Cooperation between VEGF and β3 integrin during cardiac vascular development

• Published in: Blood Vol. 109; no. 5; pp. 1962 - 1970
• Main Authors: Weis, Sara M., Lindquist, Jeffrey N., Barnes, Leo A., Lutu-Fuga, Kimberly M., Cui, Jianhua, Wood, Malcolm R., Cheresh, David A.
• Format: Journal Article
• Language: English
• Published: Washington, DC Elsevier Inc 01.03.2007; The Americain Society of Hematology; American Society of Hematology
• Series: Hemostasis, Thrombosis, and Vascular Biology
• Subjects: Biological and medical sciences; Hematologic and hematopoietic diseases; Hemostasis, Thrombosis, and Vascular Biology; Medical sciences; Heart; Vascular endothelium growth factor; β3 integrin; Hematology; Cooperation; Blood vessel; Circulatory system
• ISSN: 0006-4971; 1528-0020
• DOI: 10.1182/blood-2005-10-038893

In the developing myocardium, vascular endothelial growth factor (VEGF)–dependent neovascularization occurs by division of existing vessels, a process that persists for several weeks following birth.
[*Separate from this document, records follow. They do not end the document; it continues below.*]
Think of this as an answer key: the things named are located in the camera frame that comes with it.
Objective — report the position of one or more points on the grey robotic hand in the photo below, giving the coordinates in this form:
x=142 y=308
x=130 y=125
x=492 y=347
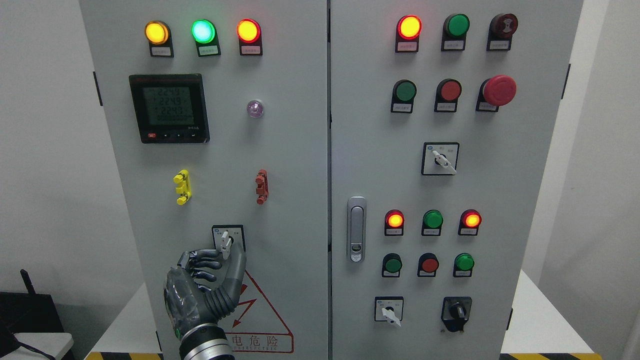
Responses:
x=190 y=304

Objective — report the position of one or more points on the white rotary light switch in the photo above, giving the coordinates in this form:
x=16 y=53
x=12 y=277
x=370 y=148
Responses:
x=227 y=237

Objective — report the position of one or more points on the silver black robot forearm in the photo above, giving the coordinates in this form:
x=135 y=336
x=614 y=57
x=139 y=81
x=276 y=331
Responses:
x=205 y=342

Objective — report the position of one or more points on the green lit indicator light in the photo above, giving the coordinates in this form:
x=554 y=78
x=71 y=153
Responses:
x=205 y=35

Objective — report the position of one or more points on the yellow indicator light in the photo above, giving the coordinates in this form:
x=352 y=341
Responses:
x=159 y=39

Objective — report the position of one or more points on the red triangle warning sticker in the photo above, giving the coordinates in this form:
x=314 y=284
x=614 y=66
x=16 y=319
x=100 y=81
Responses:
x=255 y=326

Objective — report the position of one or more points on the white box lower left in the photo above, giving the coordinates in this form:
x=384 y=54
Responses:
x=57 y=344

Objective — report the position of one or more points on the grey left cabinet door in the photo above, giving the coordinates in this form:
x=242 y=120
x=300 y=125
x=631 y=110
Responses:
x=287 y=238

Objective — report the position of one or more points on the grey cabinet door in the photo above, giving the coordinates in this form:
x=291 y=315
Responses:
x=378 y=154
x=287 y=238

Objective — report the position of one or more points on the black digital power meter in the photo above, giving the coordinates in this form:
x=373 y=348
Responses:
x=170 y=108

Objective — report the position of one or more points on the black device with antenna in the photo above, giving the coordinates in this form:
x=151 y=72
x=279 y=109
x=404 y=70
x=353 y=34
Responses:
x=27 y=312

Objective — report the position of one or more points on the clear small light bulb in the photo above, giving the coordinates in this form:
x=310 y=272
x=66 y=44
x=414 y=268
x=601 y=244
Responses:
x=255 y=108

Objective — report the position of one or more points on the green push button lower left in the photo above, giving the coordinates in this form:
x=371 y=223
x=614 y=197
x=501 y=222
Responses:
x=391 y=265

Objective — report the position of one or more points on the green push button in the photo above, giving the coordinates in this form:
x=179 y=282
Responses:
x=402 y=96
x=391 y=265
x=463 y=265

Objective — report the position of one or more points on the red lit indicator lower left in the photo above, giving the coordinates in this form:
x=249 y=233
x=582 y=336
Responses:
x=394 y=222

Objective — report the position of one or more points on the red push button lower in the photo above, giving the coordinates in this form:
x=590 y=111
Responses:
x=427 y=266

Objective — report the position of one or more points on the red push button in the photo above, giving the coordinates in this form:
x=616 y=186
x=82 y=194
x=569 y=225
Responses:
x=447 y=94
x=427 y=266

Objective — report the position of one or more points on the green indicator lower middle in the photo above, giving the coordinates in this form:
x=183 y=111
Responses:
x=432 y=223

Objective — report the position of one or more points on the red lit indicator light left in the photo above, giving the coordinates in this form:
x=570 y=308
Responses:
x=249 y=37

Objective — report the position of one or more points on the green push button lower right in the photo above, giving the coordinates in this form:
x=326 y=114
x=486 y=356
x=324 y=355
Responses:
x=463 y=265

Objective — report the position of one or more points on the red lit indicator lower right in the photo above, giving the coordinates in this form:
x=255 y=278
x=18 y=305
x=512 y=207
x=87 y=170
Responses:
x=469 y=223

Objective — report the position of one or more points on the green push button upper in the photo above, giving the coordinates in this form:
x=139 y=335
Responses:
x=402 y=96

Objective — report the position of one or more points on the grey right cabinet door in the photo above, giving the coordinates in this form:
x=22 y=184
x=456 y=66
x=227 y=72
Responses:
x=378 y=154

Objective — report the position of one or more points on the red push button upper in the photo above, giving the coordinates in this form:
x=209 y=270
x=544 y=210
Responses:
x=447 y=94

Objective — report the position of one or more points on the red lit indicator top right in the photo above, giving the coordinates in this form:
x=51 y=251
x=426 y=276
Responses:
x=408 y=30

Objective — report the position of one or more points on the red emergency stop button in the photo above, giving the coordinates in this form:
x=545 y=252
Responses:
x=494 y=92

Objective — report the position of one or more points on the green indicator top right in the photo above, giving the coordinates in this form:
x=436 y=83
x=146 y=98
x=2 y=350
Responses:
x=454 y=32

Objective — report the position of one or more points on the dark red buzzer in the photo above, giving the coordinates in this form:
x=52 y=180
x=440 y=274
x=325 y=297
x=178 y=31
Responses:
x=501 y=31

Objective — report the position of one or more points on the silver door handle lock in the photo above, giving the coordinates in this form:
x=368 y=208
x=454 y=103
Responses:
x=356 y=228

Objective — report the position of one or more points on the white rotary switch bottom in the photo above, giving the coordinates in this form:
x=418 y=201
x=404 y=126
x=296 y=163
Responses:
x=389 y=309

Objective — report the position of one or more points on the black selector knob switch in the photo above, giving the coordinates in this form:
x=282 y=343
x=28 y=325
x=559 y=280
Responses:
x=455 y=312

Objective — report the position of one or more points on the white rotary switch upper right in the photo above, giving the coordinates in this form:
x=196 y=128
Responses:
x=440 y=158
During this remodeling phase, mRNA expression of β3 integrin in the heart decreases significantly as vessel maturation progresses. However, in male mice lacking β3, coronary capillaries fail to mature and continue to exhibit irregular endothelial thickness, endothelial protrusions into the lumen, and expanded cytoplasmic vacuoles. Surprisingly, this phenotype was not seen in female β3-null mice. Enhanced VEGF signaling contributes to the β3-null phenotype, because these vessels can be normalized by inhibitors of VEGF or Flk-1. Moreover, intravenous injection of VEGF induces a similar angiogenic phenotype in hearts of adult wild-type mice. These findings show a clear vascular phenotype in the hearts of mice lacking β3 and suggest this integrin plays a critical role in coronary vascular development and the vascular response to VEGF.